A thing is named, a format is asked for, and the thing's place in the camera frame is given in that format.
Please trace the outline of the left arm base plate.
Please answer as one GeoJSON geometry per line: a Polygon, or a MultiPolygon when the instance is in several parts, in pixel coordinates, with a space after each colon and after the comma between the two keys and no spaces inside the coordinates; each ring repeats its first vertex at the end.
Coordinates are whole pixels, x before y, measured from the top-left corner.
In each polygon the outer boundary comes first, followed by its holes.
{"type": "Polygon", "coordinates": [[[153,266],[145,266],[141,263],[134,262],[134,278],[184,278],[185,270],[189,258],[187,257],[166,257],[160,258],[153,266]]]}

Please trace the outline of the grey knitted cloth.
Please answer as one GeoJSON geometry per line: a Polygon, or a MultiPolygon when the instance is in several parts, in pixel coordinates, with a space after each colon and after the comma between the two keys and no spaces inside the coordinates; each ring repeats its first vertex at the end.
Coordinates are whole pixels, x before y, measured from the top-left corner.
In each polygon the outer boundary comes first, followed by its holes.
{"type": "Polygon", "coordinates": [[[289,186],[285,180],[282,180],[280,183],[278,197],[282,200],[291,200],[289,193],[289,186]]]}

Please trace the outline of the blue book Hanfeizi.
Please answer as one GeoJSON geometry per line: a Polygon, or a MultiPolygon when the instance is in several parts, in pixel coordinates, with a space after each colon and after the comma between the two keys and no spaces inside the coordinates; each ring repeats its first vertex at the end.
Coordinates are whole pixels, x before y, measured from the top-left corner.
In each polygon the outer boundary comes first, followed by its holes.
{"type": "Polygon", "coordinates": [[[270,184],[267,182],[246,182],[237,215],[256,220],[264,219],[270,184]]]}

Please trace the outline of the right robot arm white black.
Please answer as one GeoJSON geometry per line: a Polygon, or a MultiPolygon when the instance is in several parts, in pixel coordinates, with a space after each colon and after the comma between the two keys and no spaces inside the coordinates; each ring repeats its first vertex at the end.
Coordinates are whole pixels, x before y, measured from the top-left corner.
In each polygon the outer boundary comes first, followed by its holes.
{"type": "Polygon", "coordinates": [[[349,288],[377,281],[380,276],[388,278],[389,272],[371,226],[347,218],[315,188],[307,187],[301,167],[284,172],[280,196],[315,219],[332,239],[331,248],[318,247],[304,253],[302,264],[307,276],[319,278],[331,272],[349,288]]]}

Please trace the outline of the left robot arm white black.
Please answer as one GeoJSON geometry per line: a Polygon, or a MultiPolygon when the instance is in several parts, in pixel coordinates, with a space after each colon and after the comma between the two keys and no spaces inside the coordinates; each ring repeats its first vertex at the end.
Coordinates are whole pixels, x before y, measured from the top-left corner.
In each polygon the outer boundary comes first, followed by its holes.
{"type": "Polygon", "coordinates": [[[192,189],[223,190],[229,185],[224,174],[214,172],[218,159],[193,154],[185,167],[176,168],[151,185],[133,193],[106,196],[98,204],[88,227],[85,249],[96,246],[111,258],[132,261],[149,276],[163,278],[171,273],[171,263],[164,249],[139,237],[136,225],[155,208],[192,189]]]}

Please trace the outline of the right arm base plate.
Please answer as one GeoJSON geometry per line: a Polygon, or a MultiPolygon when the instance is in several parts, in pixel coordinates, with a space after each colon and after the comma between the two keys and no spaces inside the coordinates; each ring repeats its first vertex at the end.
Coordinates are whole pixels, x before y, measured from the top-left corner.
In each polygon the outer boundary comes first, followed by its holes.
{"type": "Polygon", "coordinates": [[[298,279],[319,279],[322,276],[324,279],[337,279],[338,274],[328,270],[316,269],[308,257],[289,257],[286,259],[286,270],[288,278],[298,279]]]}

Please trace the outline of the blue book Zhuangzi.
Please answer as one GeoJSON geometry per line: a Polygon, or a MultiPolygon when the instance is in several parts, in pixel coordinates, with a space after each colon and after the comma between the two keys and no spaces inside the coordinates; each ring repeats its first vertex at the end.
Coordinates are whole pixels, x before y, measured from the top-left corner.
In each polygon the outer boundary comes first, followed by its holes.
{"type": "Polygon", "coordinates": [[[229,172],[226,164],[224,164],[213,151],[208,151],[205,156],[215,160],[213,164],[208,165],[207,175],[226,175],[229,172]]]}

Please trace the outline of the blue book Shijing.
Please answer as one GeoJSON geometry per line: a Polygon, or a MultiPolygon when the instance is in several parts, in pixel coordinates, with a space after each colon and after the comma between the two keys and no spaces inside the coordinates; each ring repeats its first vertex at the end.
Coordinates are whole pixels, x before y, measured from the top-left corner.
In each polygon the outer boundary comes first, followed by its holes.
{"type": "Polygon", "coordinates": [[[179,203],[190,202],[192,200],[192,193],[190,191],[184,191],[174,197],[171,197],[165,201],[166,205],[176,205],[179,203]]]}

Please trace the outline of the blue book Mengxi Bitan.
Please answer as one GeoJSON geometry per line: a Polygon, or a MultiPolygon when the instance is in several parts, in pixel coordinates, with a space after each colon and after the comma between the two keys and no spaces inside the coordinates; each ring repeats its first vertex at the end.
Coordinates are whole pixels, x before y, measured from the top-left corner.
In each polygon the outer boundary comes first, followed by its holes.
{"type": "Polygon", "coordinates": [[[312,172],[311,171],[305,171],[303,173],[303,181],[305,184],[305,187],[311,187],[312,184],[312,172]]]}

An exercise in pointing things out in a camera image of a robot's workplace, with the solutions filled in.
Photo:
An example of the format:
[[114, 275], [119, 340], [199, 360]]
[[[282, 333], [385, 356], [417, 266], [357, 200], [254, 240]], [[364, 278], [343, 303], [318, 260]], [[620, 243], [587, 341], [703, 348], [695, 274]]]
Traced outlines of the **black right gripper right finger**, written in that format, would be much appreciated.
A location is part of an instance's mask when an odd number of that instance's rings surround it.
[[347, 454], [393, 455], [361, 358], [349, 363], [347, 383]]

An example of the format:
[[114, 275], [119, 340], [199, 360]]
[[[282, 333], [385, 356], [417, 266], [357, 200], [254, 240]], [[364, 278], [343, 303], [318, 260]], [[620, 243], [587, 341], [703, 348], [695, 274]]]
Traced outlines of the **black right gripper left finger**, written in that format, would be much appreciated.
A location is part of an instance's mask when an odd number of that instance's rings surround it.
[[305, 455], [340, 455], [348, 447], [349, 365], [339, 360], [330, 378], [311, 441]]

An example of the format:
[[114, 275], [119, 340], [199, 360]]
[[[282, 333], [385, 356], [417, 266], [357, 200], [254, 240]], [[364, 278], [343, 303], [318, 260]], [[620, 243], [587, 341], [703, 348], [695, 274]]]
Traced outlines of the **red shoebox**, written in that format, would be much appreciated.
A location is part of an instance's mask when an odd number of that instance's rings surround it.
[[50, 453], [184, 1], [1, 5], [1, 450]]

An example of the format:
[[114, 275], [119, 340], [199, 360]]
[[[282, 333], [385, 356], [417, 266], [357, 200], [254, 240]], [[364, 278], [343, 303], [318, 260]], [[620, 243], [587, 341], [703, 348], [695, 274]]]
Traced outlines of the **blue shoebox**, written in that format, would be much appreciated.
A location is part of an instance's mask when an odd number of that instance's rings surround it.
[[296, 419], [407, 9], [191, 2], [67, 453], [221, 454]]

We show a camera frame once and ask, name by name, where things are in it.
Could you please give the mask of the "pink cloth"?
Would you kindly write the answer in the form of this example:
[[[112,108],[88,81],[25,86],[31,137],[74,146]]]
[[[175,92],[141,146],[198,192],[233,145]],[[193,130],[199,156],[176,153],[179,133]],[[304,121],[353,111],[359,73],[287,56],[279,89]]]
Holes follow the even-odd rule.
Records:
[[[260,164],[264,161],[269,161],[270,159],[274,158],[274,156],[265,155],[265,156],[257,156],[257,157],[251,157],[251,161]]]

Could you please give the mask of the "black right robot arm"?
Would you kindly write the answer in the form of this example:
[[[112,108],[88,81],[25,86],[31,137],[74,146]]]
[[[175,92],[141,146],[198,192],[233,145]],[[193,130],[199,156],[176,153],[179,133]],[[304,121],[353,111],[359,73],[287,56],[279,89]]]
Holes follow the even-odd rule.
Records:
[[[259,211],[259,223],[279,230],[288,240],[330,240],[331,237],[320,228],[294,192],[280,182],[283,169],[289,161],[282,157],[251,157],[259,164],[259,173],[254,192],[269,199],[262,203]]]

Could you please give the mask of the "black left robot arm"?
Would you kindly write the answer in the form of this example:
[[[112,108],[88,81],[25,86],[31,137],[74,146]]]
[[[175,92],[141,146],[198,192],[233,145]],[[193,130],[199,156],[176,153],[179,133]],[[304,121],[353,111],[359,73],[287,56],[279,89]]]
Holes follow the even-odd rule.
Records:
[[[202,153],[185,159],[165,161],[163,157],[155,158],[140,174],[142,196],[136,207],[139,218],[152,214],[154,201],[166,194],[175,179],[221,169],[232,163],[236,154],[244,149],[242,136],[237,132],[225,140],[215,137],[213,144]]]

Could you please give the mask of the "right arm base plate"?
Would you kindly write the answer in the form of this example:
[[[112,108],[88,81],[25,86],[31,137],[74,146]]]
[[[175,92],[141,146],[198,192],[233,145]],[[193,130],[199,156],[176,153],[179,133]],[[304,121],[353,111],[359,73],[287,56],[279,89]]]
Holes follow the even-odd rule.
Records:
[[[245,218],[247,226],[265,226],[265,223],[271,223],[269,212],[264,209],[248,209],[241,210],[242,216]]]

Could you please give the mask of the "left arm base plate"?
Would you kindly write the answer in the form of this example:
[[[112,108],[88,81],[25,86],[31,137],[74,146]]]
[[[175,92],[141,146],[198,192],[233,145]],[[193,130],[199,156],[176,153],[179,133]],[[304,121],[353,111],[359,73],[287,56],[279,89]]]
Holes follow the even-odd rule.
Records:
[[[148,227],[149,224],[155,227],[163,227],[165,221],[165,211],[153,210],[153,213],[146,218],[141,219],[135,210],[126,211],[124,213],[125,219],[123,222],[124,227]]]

**WORK TO BE COMPLETED:** Copy out word for word each line of the listing, from the very first line down to the line containing "Please trace the outline of the grey", and stop after that line.

**WRITTEN SOLUTION:**
A thing is named, a format is asked for, and the thing's place in the camera frame is given in that format.
Please trace the outline of the left arm base plate.
Please answer as one GeoJSON geometry per line: a Polygon, or a MultiPolygon when the instance is in several parts, in pixel coordinates, with a space after each colon and after the comma between the two keys and no spaces inside the coordinates; each ring repeats its first vertex at the end.
Coordinates are whole pixels, x before y, measured from the top-left corner.
In each polygon the outer boundary comes first, followed by its holes.
{"type": "Polygon", "coordinates": [[[153,266],[145,266],[141,263],[134,262],[134,278],[184,278],[185,270],[189,258],[187,257],[166,257],[160,258],[153,266]]]}

Please trace the outline of the grey knitted cloth.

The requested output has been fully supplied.